(Source data)

+++++

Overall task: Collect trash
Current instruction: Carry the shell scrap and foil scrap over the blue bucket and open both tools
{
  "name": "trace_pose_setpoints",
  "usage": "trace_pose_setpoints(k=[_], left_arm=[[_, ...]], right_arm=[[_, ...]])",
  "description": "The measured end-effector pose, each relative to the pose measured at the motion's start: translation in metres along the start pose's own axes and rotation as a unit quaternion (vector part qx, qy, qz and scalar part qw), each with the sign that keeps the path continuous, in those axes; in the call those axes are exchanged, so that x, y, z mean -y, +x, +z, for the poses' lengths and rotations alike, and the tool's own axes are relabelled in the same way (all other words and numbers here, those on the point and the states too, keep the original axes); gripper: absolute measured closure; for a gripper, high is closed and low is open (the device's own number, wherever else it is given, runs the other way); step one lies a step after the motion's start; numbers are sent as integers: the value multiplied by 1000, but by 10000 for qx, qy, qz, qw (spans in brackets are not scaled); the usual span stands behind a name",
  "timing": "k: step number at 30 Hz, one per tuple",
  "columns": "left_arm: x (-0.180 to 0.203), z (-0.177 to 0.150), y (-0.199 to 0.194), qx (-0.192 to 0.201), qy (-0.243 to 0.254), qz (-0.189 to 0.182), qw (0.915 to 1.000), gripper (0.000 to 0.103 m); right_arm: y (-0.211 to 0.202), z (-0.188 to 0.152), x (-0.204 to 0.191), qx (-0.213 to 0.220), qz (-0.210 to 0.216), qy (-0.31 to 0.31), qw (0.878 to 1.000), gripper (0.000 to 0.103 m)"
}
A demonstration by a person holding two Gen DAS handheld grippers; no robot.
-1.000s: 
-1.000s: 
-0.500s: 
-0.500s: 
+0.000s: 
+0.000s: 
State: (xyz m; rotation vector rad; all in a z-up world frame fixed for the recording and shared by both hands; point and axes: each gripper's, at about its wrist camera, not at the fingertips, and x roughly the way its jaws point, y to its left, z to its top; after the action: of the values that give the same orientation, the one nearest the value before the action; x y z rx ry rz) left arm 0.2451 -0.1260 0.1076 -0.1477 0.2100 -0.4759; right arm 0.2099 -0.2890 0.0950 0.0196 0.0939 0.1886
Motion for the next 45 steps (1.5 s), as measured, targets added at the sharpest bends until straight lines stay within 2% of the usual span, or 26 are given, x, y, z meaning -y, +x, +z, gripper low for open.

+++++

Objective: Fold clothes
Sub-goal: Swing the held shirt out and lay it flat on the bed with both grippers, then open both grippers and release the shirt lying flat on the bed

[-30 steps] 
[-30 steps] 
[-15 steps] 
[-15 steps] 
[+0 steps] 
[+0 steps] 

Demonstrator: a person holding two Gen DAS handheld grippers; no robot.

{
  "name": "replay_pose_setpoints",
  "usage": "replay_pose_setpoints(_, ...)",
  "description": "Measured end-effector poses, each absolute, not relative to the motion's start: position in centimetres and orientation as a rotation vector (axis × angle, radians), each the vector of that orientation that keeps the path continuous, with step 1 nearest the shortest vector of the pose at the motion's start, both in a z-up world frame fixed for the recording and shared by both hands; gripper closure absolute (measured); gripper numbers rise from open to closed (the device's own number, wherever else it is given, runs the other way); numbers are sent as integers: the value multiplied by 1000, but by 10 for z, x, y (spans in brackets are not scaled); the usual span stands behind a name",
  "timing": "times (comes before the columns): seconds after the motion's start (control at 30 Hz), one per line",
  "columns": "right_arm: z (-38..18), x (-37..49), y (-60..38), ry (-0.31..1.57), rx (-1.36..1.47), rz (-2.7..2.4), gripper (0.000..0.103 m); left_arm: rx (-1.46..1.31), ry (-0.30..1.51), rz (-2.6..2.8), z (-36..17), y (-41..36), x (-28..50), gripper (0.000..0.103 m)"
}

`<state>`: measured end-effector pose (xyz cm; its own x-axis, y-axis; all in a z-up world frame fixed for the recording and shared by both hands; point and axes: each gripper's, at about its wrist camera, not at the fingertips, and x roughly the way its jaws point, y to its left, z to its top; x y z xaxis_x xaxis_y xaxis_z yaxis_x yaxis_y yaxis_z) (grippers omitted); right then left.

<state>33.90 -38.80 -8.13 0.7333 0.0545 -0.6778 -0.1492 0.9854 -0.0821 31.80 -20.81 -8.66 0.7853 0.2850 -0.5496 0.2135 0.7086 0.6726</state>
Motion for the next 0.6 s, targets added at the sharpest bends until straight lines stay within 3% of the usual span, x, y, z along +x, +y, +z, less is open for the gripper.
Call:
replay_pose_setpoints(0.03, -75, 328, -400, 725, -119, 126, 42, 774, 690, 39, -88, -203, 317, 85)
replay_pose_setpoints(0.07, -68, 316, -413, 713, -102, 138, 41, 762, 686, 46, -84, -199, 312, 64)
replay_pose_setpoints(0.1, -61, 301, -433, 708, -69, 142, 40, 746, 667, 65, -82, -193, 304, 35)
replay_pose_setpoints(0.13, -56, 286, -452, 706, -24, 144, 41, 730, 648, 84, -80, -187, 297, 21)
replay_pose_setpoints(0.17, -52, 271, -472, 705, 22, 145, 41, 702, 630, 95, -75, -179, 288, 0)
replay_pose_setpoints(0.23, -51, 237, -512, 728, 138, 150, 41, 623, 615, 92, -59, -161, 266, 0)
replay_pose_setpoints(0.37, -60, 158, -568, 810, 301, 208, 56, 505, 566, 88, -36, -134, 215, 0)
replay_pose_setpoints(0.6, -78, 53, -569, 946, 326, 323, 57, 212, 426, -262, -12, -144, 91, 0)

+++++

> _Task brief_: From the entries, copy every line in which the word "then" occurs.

> _Your response_:
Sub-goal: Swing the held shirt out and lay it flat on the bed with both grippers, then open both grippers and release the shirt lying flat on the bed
`<state>`: measured end-effector pose (xyz cm; its own x-axis, y-axis; all in a z-up world frame fixed for the recording and shared by both hands; point and axes: each gripper's, at about its wrist camera, not at the fingertips, and x roughly the way its jaws point, y to its left, z to its top; x y z xaxis_x xaxis_y xaxis_z yaxis_x yaxis_y yaxis_z) (grippers omitted); right then left.

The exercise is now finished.